As this limit is removed when a Sieve-component is inserted into the chain, only the start is slow…

The same happens to every Sieve: initially (when it is connected to the Finder) there is a limit of 1 event in the queue. But when that connection is reconnected –and the potential Heisenbug is gone– the limit is removed.


Unlimited or better?

In this blog, we remove the limit of the SlowStart protocol completely, for simplicity. Then the Heisenbug is solved.

That is not the only option.
Given the Generator is a simple loop it can produce many integers fast. And so causes huge piles of queued events. That can be done better, by the same concept: a maximal queue size. (again: just model).
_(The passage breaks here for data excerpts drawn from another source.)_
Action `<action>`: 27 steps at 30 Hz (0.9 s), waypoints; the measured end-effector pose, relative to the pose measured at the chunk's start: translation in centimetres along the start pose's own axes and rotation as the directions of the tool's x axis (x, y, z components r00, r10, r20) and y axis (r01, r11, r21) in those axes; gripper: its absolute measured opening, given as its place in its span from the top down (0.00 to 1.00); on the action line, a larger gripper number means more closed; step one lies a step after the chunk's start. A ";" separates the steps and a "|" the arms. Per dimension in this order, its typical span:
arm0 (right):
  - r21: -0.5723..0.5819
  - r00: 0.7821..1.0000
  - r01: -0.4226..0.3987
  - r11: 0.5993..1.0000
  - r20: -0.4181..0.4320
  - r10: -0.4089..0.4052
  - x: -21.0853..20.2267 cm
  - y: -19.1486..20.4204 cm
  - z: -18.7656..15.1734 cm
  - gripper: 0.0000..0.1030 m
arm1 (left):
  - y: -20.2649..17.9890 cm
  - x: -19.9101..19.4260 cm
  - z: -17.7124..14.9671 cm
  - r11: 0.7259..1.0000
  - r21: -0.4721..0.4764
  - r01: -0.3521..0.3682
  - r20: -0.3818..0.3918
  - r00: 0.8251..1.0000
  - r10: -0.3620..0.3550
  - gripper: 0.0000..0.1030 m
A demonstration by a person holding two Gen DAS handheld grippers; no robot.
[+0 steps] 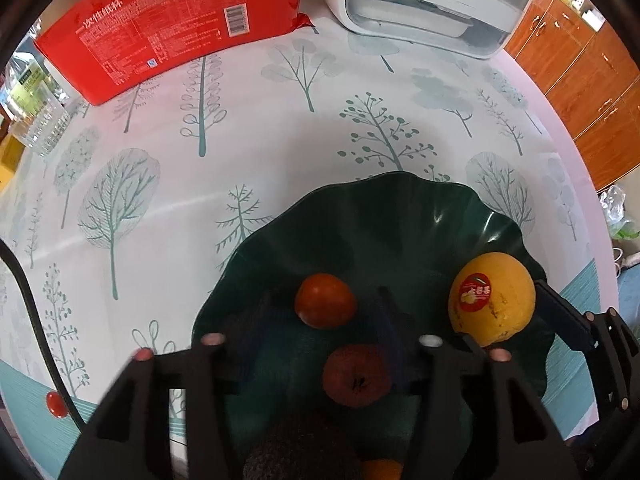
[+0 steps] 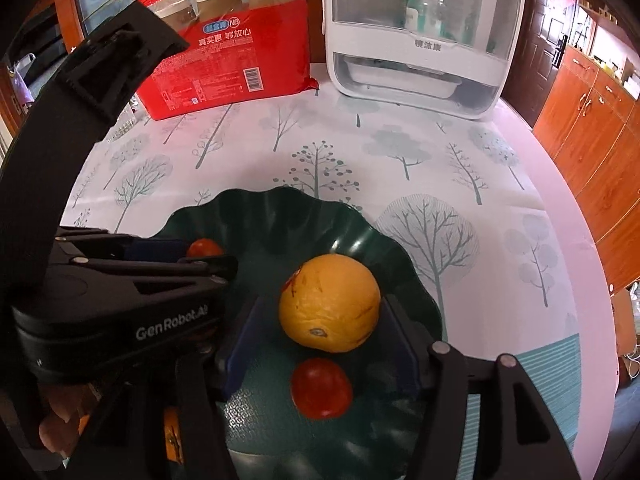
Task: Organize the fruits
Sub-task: 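Lower both tools onto the green plate and open them to release, then lift both open tools and move them back toward the white plate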
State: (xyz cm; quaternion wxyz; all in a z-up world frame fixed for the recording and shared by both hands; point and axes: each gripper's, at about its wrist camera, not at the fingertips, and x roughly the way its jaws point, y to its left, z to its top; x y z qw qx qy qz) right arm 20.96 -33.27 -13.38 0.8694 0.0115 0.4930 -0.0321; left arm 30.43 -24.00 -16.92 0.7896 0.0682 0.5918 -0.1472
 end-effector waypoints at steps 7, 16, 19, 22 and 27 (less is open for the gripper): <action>0.041 1.000 -0.007 0.999 -0.004 0.007 -0.5 -0.7 -0.6 0.40 | 0.2 -0.6 -0.5 1.000 0.003 -0.011 -0.001 1.000 0.011 0.25; 0.044 1.000 -0.019 0.999 0.000 0.019 -1.7 -0.3 -1.4 0.40 | 0.1 -2.3 -1.6 0.999 0.020 -0.032 0.014 0.999 0.032 0.22; 0.049 1.000 -0.019 0.999 0.004 0.019 -2.3 -0.2 -1.4 0.40 | 0.2 -3.4 -2.0 0.999 0.027 -0.047 0.038 0.998 0.046 0.12; 0.053 1.000 -0.020 0.998 0.016 0.019 -3.3 -0.1 -1.4 0.40 | 0.3 -4.6 -2.2 0.999 0.027 -0.043 0.056 0.998 0.042 0.06; 0.054 0.999 -0.016 0.998 0.036 0.014 -5.0 0.2 -1.1 0.40 | 0.2 -7.2 -2.8 0.999 0.034 -0.032 0.085 0.996 0.029 0.01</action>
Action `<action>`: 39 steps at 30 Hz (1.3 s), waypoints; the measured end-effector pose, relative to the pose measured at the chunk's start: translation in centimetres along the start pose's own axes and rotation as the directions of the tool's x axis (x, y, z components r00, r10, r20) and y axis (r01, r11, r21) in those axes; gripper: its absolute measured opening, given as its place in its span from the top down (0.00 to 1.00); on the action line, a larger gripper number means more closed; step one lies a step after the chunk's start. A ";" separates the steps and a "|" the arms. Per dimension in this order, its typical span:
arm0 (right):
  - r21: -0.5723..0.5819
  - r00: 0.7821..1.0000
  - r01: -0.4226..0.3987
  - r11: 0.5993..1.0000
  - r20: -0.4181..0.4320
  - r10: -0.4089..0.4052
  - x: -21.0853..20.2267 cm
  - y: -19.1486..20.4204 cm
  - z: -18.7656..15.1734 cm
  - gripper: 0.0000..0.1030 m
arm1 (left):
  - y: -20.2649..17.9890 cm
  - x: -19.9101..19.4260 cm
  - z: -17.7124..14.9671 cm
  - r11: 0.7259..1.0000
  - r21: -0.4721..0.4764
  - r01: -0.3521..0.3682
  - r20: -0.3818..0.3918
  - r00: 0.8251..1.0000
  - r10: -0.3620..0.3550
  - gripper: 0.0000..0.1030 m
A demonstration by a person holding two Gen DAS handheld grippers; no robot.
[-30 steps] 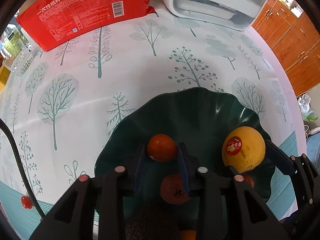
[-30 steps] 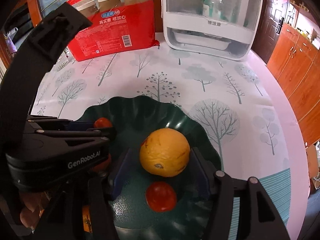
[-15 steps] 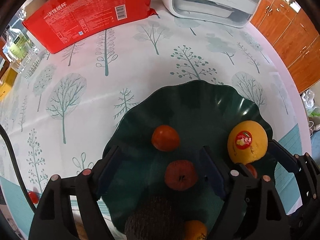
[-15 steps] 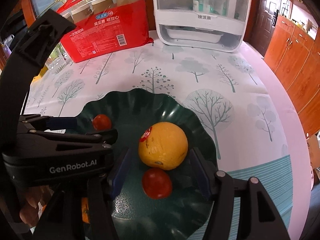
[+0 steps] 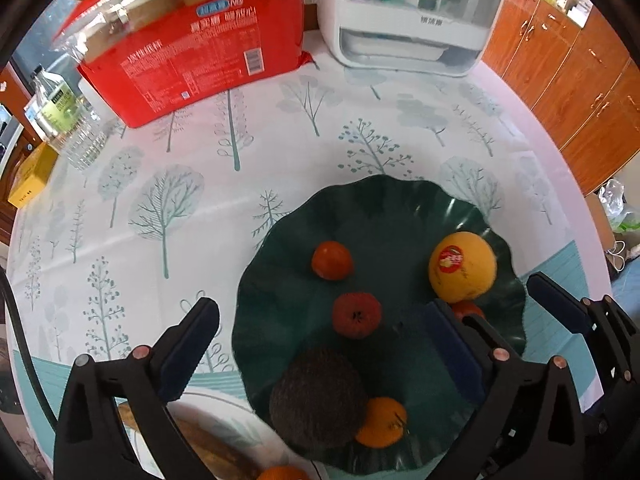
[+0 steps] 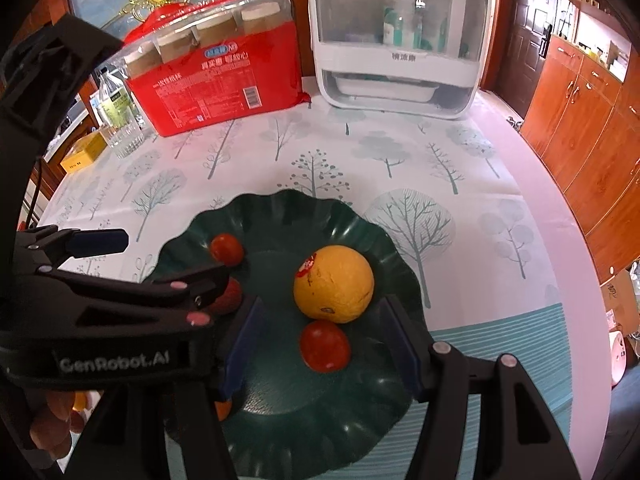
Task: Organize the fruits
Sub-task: 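Lift both open tools and move them back toward the white plate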
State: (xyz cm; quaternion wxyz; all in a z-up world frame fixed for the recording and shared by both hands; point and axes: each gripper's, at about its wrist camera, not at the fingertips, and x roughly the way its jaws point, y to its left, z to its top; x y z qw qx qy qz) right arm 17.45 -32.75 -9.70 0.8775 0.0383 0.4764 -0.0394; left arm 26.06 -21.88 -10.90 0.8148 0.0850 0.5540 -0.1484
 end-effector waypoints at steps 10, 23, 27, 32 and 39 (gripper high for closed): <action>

It’s up to the developer to optimize this. Some prefer the maximum queue length equal to the number of Sieve-components, others relate the maximum queue length to the number of available cores. Some use static values, others will adjust them over the run-time of the application.
That is all possible with a few lines in the Main component. But also the Sieve component can set this limit, both for incoming ports as well for outgoing ports.